### To do
How many lines of the data contain the string "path"? Write the number and nothing more.

[Source data]
· · · · · · ·

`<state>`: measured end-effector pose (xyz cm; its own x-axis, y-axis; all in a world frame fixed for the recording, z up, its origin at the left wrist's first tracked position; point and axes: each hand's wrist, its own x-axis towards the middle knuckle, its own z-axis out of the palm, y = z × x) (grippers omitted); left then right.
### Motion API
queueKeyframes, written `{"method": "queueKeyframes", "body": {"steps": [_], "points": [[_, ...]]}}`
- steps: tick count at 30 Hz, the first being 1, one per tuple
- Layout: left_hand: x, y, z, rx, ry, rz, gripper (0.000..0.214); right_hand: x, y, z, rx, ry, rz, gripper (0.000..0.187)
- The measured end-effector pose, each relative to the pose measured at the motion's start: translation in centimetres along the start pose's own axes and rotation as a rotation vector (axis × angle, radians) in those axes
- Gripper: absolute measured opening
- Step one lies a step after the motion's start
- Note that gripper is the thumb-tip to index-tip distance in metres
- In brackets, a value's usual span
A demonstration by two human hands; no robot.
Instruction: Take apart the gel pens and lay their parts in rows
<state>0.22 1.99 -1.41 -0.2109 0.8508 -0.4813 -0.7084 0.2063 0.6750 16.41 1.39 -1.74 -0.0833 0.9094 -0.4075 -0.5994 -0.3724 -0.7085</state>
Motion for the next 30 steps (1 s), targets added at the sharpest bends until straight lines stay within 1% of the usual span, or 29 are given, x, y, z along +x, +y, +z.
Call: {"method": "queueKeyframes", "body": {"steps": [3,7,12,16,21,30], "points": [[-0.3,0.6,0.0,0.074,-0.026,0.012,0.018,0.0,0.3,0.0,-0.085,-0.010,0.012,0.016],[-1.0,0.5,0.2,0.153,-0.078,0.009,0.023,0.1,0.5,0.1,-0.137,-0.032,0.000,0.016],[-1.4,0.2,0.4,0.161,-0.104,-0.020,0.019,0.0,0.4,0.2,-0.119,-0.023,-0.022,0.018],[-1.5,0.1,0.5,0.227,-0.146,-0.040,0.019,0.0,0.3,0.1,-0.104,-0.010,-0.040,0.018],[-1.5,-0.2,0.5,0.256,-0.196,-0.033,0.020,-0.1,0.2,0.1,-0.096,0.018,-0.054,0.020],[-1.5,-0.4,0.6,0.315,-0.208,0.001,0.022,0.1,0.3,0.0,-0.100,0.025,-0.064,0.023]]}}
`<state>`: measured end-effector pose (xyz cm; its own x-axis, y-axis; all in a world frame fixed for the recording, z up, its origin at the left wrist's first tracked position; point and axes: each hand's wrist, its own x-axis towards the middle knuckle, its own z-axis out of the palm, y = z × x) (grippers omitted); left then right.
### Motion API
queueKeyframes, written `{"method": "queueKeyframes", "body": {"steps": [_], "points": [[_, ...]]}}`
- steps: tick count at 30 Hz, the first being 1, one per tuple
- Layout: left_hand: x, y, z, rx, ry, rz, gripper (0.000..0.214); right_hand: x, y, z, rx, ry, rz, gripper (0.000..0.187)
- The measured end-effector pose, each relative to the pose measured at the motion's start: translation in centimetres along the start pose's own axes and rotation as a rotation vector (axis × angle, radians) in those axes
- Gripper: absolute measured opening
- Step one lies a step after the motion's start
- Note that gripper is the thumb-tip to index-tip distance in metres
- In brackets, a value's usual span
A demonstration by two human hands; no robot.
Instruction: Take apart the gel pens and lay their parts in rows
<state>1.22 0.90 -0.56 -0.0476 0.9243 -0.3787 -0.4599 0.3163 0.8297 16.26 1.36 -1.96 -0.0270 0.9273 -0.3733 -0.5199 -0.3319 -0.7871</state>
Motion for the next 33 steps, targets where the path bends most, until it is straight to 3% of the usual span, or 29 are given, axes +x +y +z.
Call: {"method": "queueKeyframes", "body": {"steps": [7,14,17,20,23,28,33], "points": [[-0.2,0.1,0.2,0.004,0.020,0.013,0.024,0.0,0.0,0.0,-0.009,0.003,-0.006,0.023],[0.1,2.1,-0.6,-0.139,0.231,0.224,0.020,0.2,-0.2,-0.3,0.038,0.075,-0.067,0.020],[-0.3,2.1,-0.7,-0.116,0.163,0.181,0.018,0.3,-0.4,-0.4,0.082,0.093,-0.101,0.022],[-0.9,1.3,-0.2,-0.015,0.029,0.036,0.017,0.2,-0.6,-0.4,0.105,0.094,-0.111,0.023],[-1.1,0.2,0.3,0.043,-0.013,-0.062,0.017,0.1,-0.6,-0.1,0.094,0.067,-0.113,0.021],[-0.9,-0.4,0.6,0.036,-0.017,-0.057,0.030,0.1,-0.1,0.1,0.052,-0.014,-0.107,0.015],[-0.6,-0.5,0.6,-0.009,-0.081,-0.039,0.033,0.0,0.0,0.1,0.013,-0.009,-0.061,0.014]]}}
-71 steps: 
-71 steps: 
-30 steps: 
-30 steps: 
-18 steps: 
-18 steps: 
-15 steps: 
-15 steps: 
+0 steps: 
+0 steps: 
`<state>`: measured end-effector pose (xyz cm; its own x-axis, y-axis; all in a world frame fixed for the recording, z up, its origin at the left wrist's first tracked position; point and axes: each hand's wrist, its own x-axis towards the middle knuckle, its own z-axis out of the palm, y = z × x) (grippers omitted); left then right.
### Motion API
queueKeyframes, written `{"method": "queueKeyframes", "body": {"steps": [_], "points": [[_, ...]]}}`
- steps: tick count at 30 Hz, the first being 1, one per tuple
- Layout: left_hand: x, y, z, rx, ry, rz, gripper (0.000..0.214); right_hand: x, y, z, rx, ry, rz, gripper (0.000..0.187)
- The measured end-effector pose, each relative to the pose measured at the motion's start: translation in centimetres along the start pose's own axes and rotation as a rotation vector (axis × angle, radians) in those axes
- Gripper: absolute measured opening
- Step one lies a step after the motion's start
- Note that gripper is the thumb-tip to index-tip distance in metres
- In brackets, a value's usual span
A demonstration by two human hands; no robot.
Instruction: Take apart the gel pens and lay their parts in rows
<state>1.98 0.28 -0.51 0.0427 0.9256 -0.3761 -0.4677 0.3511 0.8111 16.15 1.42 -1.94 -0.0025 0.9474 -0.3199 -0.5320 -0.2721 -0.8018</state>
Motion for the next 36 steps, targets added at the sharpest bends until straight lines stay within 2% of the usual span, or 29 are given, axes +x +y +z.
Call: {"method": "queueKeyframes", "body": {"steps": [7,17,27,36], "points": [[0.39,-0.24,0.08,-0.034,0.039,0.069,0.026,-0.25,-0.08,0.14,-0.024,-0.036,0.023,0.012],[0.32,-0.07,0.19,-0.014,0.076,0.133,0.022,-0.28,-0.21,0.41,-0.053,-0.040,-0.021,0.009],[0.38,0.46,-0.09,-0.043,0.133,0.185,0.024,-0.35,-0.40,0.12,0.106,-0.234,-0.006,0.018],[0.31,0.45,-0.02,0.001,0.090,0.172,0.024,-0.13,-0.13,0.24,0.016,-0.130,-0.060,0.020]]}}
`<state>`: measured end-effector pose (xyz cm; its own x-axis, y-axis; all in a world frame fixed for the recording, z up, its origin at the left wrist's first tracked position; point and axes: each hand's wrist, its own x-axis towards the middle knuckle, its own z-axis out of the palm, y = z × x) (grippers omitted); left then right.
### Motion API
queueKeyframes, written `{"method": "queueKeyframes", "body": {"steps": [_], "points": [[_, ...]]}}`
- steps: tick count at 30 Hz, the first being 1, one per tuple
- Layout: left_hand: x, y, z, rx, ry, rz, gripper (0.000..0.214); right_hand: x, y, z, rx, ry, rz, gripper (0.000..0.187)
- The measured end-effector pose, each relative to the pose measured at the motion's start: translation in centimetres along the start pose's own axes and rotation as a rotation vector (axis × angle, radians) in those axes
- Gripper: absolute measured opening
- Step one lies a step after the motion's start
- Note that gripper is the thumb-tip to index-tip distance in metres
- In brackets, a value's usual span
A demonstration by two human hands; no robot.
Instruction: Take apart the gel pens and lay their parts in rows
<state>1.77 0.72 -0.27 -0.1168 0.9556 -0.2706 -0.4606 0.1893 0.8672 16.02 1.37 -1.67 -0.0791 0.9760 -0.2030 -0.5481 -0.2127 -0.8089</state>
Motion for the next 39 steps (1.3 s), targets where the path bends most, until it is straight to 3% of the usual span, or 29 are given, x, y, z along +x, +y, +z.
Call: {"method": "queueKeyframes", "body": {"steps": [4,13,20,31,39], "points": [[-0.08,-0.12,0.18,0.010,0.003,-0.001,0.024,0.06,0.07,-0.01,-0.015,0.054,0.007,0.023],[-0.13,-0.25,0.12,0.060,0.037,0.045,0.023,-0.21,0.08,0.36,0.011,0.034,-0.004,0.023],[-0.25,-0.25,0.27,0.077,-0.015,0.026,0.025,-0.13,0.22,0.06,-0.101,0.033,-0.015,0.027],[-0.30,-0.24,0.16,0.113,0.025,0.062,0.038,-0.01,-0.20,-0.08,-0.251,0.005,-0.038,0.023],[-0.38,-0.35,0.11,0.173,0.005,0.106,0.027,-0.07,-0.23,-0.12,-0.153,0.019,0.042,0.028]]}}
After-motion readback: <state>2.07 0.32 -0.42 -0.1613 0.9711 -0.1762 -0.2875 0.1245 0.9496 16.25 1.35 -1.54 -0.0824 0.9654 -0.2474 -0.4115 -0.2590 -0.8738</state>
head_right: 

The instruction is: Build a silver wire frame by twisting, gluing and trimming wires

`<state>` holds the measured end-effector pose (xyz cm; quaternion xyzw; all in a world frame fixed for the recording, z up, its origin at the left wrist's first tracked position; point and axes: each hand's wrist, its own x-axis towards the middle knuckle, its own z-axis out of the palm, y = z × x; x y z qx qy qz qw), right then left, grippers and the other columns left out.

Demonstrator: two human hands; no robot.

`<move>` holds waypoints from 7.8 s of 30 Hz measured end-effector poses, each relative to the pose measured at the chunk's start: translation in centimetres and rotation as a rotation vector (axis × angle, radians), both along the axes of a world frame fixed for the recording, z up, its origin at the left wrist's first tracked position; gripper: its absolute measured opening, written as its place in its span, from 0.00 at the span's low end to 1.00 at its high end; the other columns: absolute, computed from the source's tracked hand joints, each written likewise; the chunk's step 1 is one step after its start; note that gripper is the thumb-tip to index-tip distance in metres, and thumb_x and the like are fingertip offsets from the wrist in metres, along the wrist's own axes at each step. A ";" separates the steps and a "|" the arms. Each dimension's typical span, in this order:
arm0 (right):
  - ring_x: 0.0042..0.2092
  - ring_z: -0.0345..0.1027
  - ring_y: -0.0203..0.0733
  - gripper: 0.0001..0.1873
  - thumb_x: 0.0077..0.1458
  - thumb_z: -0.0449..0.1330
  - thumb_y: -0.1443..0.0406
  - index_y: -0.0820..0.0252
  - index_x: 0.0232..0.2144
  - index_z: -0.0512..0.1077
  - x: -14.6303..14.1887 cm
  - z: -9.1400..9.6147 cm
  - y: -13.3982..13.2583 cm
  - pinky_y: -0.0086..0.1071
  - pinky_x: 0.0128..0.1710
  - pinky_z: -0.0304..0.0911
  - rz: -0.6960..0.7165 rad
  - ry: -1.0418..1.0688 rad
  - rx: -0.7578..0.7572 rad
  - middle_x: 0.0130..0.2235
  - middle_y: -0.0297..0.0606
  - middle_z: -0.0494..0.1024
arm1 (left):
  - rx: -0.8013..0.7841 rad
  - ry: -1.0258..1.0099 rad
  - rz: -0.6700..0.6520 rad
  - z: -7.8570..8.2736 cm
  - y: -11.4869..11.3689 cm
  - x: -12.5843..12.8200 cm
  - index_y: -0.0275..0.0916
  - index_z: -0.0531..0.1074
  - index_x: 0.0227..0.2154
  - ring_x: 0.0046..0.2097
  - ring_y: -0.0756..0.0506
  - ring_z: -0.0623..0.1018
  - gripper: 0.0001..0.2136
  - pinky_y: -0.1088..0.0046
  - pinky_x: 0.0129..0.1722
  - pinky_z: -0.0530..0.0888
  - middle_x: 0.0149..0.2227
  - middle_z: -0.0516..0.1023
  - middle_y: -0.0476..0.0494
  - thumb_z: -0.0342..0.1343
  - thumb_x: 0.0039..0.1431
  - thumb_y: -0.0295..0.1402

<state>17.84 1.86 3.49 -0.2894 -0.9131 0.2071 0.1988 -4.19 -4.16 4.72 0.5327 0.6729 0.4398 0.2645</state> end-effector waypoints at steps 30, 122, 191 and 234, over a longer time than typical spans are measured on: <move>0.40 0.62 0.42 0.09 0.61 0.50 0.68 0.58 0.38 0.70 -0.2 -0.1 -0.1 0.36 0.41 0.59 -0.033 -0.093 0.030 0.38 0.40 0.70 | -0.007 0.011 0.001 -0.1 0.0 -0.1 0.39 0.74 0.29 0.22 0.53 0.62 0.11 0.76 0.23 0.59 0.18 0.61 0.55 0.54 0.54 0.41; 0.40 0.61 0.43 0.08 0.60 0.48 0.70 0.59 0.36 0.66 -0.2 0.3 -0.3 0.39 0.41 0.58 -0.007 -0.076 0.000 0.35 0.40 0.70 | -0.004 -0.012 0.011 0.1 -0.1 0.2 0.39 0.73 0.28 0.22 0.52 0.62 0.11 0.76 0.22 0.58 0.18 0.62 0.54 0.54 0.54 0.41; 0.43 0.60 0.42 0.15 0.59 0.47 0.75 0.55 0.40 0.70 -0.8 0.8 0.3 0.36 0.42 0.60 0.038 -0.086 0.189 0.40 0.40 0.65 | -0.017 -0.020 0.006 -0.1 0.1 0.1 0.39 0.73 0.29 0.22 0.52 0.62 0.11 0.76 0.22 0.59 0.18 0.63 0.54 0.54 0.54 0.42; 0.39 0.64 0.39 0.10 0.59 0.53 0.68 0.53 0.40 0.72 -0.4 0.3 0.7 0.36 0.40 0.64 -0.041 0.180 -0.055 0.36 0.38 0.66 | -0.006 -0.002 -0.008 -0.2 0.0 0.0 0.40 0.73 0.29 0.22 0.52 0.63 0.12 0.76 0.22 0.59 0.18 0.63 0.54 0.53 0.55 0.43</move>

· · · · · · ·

### Your solution
2